Taxa de investimento e Nuci andam juntos. Quando a primeira cresce, o segundo aumenta. Com a eclosão da crise, o investimento sofreu forte queda e a indústria aumentou, rapidamente, o grau de ociosidade. Olhando para o momento atual, vê-se que os investimentos cresceram na margem, no terceiro trimestre de 2009, 6,5% em relação ao trimestre anterior. Mas quem está liderando as inversões?
No chamado Nuci interno, os dois economistas do BNDES agruparam 11 setores que destinam a maior parte de sua produção ao mercado doméstico. Eles representam 49,5% do Nuci total da indústria. São eles: têxtil; vestuário; edição e impressão; refino e álcool; produtos químicos; borracha e plástico; minerais não-metálicos; produtos de metal; máquinas, aparelhos e materiais elétricos; material eletrônico e de comunicação; móveis e diversos. Do Nuci externo fazem parte oito setores, com peso de 50,5% no Nuci total da indústria – alimentos e bebidas; couro e calçados; madeira; papel e celulose; metalurgia básica; máquinas e equipamentos; veículos; outros equipamentos de transporte.
A análise dos dois indicadores mostra que, entre 2006 e setembro de 2008, o Nuci externo foi sempre superior ao Nuci interno. Durante a crise, a retração do investimento foi generalizada. Apesar de o consumo das famílias ter se mantido como um amortecedor dos efeitos da crise, os investimentos relacionados tanto ao mercado interno quanto ao externo sofreram forte revés. No processo de retomada, o que se observa é que, agora, o Nuci interno supera o externo (ver gráfico).
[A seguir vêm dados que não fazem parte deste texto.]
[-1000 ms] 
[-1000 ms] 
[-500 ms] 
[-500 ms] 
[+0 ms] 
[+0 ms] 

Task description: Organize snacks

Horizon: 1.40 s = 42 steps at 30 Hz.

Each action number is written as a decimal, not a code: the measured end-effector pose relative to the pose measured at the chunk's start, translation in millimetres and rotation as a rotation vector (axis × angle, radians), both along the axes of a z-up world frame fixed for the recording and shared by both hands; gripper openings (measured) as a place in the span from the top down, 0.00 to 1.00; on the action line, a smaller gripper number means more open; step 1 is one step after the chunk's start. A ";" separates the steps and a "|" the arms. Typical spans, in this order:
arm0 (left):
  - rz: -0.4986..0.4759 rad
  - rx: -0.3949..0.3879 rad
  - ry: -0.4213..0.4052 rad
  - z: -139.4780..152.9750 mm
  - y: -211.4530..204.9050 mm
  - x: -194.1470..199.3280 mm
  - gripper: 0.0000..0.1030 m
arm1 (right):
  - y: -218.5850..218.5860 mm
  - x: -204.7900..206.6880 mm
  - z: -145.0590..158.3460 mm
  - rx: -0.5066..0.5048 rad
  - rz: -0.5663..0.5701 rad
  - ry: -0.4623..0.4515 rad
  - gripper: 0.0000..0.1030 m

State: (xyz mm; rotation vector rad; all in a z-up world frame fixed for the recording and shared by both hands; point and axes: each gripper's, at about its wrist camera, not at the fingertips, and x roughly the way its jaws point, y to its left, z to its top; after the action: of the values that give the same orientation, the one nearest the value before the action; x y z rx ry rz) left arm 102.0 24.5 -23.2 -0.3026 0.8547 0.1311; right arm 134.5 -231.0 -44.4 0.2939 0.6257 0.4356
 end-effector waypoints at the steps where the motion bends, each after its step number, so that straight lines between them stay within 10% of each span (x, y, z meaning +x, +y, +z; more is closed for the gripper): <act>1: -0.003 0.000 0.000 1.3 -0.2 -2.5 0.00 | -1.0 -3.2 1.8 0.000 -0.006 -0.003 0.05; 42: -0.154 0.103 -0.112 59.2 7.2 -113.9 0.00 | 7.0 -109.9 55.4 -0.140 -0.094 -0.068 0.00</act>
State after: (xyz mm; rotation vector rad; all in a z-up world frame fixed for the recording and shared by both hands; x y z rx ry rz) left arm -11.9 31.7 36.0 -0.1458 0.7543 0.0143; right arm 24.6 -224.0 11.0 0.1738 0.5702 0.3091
“Para 2010, espera-se uma acomodação gradual da velocidade de ocupação da capacidade industrial ligada aos setores domésticos (o Nuci interno), enquanto nos setores mais voltados à exportação esse ritmo dependerá da evolução dos principais mercados de destino dos produtos manufaturados brasileiros, notadamente os países da América Latina”, dizem Inhudes e Borça Júnior.